“Cintailah Kampung Halaman”
AWEIDA-News, Dalam
kehidupan ini, kita sering berdiskusi dengan mereka yang ada disekitar kita
bahwa, kami berasal dari kampung. Dan setiap kampung itu mulai dari daerah
pedalaman maupun dari daerah pesisir, sehingga kampung-kampung itu penuh dengan
segala misteri kekayaan yang terkadung didalamnya. Kemudian dengan adanya
kampung kita bisa menikmati keindahan alam yang terdapat di kampung
masing-masing.
Kampung yang sering disebut daerah pedesaan adalah dimana asal usul kita dilahirkan di dunia ini, sehingga rasa percintaan demi kampung halaman sering bermuncul dari hati sepajang waktu. Dan keindahan alam dari kampung itu dapat terlihat indah dan unik sebagai potensi alam yang tersembunyi.
Ketika kami masih belajar di bangku studi, kami telah menginjakkan kaki pertama di setiap kota; baik kota yang bermegapolitan maupun kota yang berpedesaan diwilayah nusantara ini.
Saat itu, kami tak pernah nyaman dengan kondisi hidup di kota megapolitan, karena adanya merasa gelisah berlebihan dan selalu hidup dengan polusi udara yang kita tidak bisa menghirup udara bebas. Itulah yang membuat diri kami, hidup tak pernah nyaman. Bahkan kondisi tubuh kami mengalami kerimping karena terik matahari, sehingga membuat komitmen diri dari kami menjadi keputusan pribadi untuk kembali ke kampung halaman disana.
Ketika kami berada dipedalaman, kami telah memikirkan kepulauan ras melayu seperti pulau jawa, kalimantan dan sulawesi itu tidak ada orang-orang kampung yang bermukim disana. Namun, lambat-laun setelah menginjakan kaki pertama di kota, kami bisa menemukan banyak orang kampung ada dibalik gunung, dan hidup mereka bertradisi disana. Mereka kaya dengan sumber alami, kemudian sumber-sumber dikelola menjadi penghasilan terbesar.
Dari tempat asal usul kita, marasa tertarik dengan kehidupan yang tradisi. Dan sebelum, kembali ke kota studi pikiran dan perasaan pun sudah menyatu dengan kampung halaman kita. Dan ingin kembali ke tempat asal usul juga bermunculan karena dorongan dari dalam diri juga masih meminta pulang ke kampung halaman.

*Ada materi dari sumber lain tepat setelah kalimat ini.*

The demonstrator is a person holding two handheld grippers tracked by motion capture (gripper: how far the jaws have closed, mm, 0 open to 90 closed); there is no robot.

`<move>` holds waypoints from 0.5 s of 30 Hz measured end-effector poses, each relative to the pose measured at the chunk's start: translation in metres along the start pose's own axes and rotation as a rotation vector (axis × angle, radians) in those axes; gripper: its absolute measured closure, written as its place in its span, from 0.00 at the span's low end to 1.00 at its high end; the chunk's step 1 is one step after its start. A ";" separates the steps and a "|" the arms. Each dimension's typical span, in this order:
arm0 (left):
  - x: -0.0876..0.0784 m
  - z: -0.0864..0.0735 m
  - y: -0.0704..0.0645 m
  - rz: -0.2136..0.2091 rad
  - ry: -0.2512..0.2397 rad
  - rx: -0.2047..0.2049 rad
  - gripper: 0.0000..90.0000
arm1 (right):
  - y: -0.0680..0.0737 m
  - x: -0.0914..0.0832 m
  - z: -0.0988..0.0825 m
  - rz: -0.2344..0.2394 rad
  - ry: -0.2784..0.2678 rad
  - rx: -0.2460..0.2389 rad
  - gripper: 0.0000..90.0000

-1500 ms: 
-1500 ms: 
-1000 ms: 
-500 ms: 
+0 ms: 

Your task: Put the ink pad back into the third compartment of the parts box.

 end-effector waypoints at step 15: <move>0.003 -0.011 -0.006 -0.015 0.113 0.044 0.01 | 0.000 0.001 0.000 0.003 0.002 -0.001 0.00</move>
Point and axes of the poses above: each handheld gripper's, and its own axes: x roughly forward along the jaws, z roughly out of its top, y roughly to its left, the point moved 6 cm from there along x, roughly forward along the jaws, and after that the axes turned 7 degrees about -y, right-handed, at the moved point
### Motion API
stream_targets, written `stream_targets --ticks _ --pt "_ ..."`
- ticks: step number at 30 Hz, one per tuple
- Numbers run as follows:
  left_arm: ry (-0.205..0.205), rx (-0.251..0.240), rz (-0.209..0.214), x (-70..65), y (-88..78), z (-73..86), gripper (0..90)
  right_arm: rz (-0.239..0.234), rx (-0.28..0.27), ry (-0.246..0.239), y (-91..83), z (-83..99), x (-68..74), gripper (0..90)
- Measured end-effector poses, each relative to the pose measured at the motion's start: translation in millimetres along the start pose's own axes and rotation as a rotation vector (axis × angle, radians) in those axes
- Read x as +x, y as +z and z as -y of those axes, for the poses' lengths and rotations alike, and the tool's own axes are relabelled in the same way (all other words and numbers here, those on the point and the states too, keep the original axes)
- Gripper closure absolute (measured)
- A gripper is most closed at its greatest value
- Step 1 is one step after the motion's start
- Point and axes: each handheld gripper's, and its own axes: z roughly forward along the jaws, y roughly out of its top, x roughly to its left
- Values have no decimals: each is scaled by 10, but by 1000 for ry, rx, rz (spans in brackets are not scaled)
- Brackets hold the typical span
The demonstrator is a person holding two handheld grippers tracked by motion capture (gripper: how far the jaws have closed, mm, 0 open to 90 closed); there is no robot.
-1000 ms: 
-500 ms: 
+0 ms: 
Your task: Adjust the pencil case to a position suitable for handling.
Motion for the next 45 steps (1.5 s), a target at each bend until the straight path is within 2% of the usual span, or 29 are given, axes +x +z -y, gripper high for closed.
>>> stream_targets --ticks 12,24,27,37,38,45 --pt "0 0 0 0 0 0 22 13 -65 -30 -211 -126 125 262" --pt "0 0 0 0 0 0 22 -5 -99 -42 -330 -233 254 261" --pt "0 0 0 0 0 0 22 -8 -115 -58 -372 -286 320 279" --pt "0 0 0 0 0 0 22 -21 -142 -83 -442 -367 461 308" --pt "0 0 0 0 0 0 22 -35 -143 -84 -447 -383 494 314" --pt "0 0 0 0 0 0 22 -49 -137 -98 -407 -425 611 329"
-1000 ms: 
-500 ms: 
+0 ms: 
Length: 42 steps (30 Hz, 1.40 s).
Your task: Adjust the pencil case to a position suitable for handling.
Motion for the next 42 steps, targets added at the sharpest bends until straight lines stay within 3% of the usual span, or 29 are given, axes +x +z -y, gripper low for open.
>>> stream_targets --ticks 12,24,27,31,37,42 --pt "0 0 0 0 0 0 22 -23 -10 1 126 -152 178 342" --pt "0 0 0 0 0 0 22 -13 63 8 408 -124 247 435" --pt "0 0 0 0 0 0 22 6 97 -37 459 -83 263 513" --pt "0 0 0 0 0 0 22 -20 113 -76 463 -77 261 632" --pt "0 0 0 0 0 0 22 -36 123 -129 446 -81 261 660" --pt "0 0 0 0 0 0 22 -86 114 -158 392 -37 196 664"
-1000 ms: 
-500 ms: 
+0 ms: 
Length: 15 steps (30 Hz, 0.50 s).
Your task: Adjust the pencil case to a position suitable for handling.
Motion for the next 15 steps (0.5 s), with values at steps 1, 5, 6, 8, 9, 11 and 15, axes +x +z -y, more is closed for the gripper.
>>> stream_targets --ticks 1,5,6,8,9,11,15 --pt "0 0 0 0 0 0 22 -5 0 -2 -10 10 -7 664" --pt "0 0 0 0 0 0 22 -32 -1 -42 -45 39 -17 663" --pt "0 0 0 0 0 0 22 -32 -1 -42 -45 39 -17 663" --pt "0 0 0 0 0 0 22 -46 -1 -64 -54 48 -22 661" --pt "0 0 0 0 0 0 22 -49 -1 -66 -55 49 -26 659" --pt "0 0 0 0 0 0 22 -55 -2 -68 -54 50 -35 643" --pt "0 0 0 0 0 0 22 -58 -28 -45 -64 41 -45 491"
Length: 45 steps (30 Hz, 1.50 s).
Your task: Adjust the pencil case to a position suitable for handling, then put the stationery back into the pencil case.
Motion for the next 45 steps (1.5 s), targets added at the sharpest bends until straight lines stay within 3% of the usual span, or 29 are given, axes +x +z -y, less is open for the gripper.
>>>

Waktunya belum dimanfaatkan sebaik mungkin membuat diri kami, merasa terpojok dari pengalaman dan pengetahuan yang diperolah semenjak masa lalu. Tetapi pengalaman dan pengetahuan bukanlah mencari nafkah dan populatitas demi penghidupan diri pribadi kami, melainkan hidup menyatu bersama masyarakat pribumi disana.
"Pikiran dan perasaan pun masih mimikirkan hidup tradisi; dan gairah untuk menikmati keindahan pun merasa terpikat pada daerah asalnya ".
Walaupun mereka yang ada disekitar kita, masih membutuhkan peratian dari kami dengan usaha mereka. Namun, dipertimbangkan dengan dorongan dari dalam diri yang masih meminta pulang ke kampung halaman saat ini. Dorongan itu dari roh yang menghidupkan nafas hidup, ketika kami baru dilahirkan oleh ibu kami sampai saat ini.
Sang pencipta memberi hikmat dan akal budi kepada kami pada awalnya. Dan hikmat dan akal budi itu dapat dipergunakan sebagai suatu anugrah terbesar sekalagi kami hidup di bumi ini. Tetapi yang diperlukan adalah bertindak secara akurasi dalam kehidupan sehari-hari, dengan semua yang dianugrahkannya, sambil menjaga harga diri. Oleh karenanya, dapat dimiliki bagi setiap individu adalah mempertahankan dengan prinsip diri yang mampu mengubah hidup kami yang dapat melandaskan Hikmat dan akal budi sebagai berkat anugrah.
Dapat disimpulkan bahwa, kami pergi kemana pun untuk mencari ilmu dan pengetahuan demi masa depan, tetapi juga diperlukan merekolek kampung halaman disana. Dan jauh sebelumnya kita sudah meninggalakan kampung halaman dalam jangka waktu yang cukup lama. Tetapi yang lebih urgen bagi anak kampung adalah hanya ingin menikmati panorama dan juga kami harus memikirkan kampung halaman dengan segala yang terkandung didalamnya.